When oil prices fell, drilling activity fell off a cliff. Revenues in 2015 were halved to just $205 million. In 2016, sales nearly halved again to $120 million.
However, Pason is proving that it can survive in lower-for-longer conditions. Last year, revenues rose to $225 million, generating profits of $46 million. Pason has managed this shift by providing more services that help drillers cut costs rather than grow operations.
Shares trade at just 16 times forward earnings, making this an under-the-radar value pick.
Secure Energy Services (TSX:SES)
Secure Energy provides a wide range of oilfield services from remediation and reclamation to pipeline maintenance and demolition. Nearly any service an oil driller needs can be provided by Secure Energy.
Secure Energy has a similar history compared to Pason. In 2014, shares hit $26. Today, they’re under $8, within the same range they’ve traded in for nearly four years.

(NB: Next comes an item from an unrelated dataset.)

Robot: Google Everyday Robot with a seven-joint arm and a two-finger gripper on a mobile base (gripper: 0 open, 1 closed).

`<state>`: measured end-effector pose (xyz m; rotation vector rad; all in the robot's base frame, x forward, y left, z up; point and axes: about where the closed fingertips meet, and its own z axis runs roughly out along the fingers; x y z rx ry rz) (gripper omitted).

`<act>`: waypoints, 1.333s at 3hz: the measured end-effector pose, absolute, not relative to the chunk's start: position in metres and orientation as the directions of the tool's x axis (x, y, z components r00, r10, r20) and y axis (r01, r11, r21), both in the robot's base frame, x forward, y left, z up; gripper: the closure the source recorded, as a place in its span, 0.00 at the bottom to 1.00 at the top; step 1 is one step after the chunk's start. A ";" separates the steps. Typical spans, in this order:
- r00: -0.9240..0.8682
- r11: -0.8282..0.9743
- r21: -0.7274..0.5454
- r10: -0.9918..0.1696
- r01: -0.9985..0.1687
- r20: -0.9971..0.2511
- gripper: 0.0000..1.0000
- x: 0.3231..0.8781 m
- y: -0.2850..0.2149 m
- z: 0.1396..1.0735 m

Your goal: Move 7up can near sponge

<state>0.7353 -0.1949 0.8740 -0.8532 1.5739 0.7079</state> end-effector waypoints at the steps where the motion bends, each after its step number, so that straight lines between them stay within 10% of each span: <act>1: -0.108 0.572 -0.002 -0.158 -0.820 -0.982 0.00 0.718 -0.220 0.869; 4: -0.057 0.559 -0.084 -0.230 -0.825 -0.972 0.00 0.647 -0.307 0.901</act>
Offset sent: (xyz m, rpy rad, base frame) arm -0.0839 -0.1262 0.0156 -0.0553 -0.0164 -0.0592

Shares trade at a pricier 27 times earnings, and it’s not hard to prefer Pason over this stock. While Pason has pivoted towards making its customers more efficient — a service that will be in demand no matter the prevailing oil price — Secure Energy remains more exposed to overall drilling activity.
The lesson here is to stick with more specialized oil services stocks. Secure Energy is more broadly diversified but at a steep cost.
Calfrac Well Services (TSX:CFW)
With a market cap of just $420 million and a share price under $3, Calfrac is a boom or bust investment. Last year it posted a $13 million loss from $1.7 billion in sales.
If you’re thinking the company can turn things around based on rising energy prices, think again.
In 2014, when oil prices averaged above US$100 per barrel, the company earned only $58 million from $2.2 billion in sales. It would go on to lose a combined $300 million over the next four years, nearly as much as its current market cap.
With only $38 million in cash versus $725 million in debt, the clock is running out. In the end, Calfrac’s services aren’t specialized enough to turn a profit in the current environment.
Bottom line
The urge to bottom-pick this industry is enticing. If you jump in, avoid commoditized operators like Calfrac and Secure Energy. Pason Systems appears better run, with a greater ability to differentiate itself during difficult conditions.